Abstract

The growing political influence of evangélico Christians in traditionally Catholic Brazil has caught the attention of social and political scientists as well as theologians. Among others, the reasons for two-thirds of the mainly Pentecostal and Neo-Pentecostal electorate voting for Jair Messias Bolsonaro include a moral agenda concerning human sexuality and the “traditional family,” namely the rejection of abortion under any circumstance and same-sex marriage. This conservative agenda is shared in other countries and churches and shows as “traditionalist” (Benjamin Teitelbaum), especially in Brazil, the USA under Trump, and Russia.
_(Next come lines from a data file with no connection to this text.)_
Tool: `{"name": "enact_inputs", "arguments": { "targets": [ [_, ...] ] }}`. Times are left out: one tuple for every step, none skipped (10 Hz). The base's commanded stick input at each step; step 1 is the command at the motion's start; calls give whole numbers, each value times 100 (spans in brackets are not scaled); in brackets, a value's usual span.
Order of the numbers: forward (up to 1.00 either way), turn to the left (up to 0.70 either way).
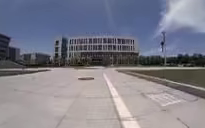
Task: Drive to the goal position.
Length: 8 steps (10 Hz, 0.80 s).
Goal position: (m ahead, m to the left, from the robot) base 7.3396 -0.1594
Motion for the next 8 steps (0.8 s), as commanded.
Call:
{"name": "enact_inputs", "arguments": {
  "targets": [
    [100, 0],
    [100, 0],
    [100, 0],
    [100, 0],
    [100, 0],
    [100, 0],
    [100, 0],
    [100, 0]
  ]
}}
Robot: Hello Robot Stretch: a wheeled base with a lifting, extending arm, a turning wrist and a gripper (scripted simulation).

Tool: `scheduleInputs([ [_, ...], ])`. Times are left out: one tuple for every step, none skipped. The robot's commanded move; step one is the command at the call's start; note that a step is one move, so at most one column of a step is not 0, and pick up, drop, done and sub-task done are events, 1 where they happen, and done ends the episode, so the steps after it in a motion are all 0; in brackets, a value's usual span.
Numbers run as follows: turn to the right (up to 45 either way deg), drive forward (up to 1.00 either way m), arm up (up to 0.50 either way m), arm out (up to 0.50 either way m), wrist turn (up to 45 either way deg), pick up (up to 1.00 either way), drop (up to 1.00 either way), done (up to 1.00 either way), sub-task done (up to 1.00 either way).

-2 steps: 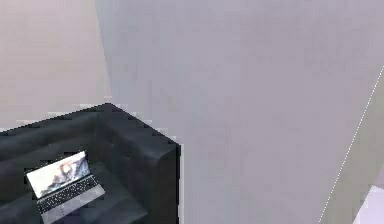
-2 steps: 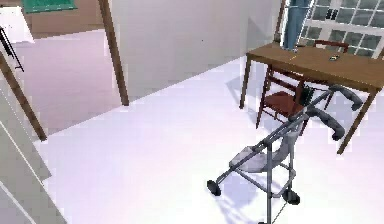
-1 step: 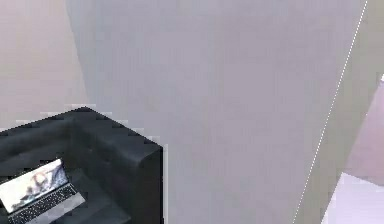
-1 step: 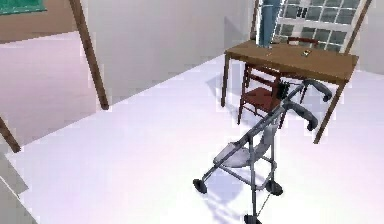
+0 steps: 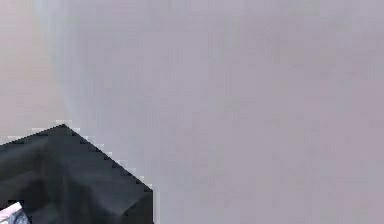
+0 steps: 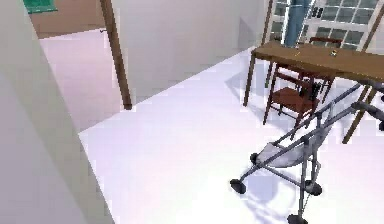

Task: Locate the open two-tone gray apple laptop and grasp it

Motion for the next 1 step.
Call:
scheduleInputs([
  [-45.0,0.0,0.0,0.0,0.0,0.0,0.0,0.0,0.0],
])
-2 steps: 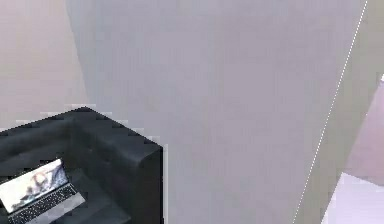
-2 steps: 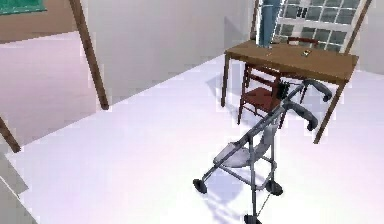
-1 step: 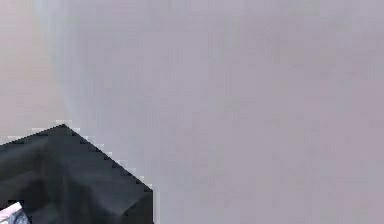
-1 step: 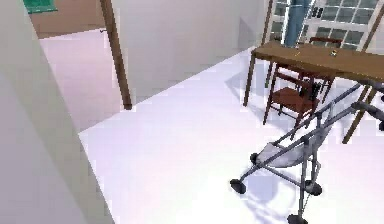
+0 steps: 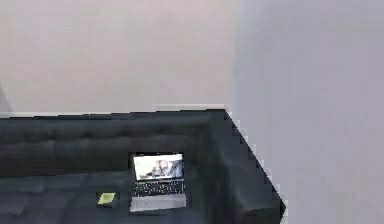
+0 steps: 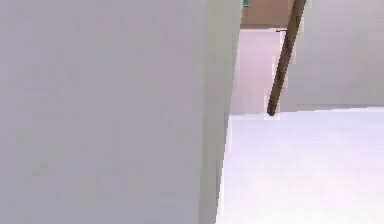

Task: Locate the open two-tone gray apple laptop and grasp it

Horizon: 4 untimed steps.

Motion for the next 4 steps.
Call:
scheduleInputs([
  [-45.0,0.0,0.0,0.0,0.0,0.0,0.0,0.0,0.0],
  [-45.0,0.0,0.0,0.0,0.0,0.0,0.0,0.0,0.0],
  [-9.0,0.0,0.0,0.0,0.0,0.0,0.0,0.0,0.0],
  [0.0,0.0,0.5,0.0,0.0,0.0,0.0,0.0,0.0],
])
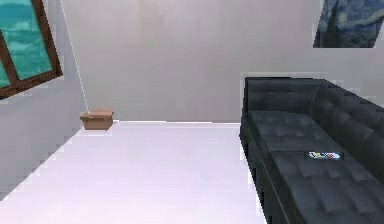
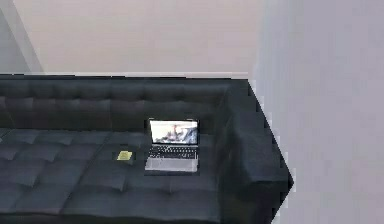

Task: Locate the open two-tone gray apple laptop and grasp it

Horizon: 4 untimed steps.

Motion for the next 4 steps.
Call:
scheduleInputs([
  [0.0,0.0,0.1,0.0,0.0,0.0,0.0,0.0,0.0],
  [0.0,0.0,0.0,0.48,0.0,0.0,0.0,0.0,0.0],
  [0.0,0.0,0.0,0.0,45.0,0.0,0.0,0.0,0.0],
  [0.0,0.0,0.0,0.0,45.0,0.0,0.0,0.0,0.0],
])
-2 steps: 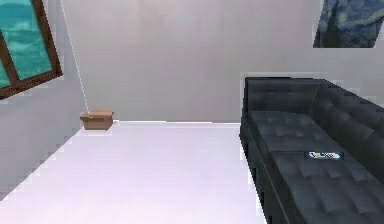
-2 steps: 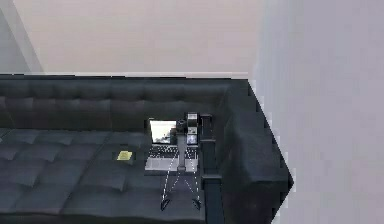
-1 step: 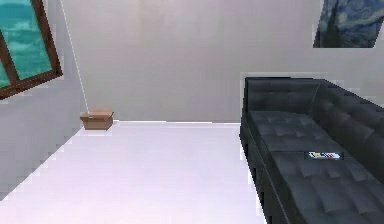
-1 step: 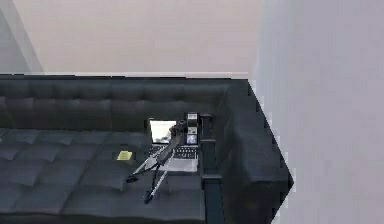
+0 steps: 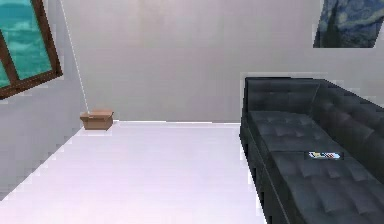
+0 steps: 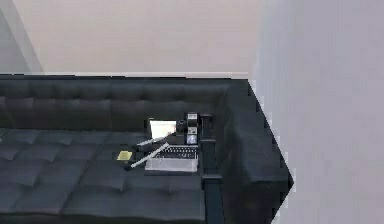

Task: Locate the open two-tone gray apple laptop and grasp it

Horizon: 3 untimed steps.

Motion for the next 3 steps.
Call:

At the same time, other, more social aspects of Christian diaconia in caring for the integrity of the body are left aside, although they are foreseen in those churches’ declarations of faith and ethical catechisms. The 2019–2022 government’s blatant failure to cope with the COVID-19 pandemic, the appalling rise of hunger, and the destruction of the Amazon rainforest should give rise to what I call an “evangélico sense of shame” as a consequence of the incompatibility of many of the faith convictions of that part of the electorate with Bolsonaro’s stances and actions, retrieving shame as an ethical category. To this end, I analyze biblical notions and theological reflections on shame, as well as publications of evangélico churches with a focus on the largest of its churches in Brazil, the Assemblies of God. Thus, I intend to reclaim an integral diaconia for evangélico churches.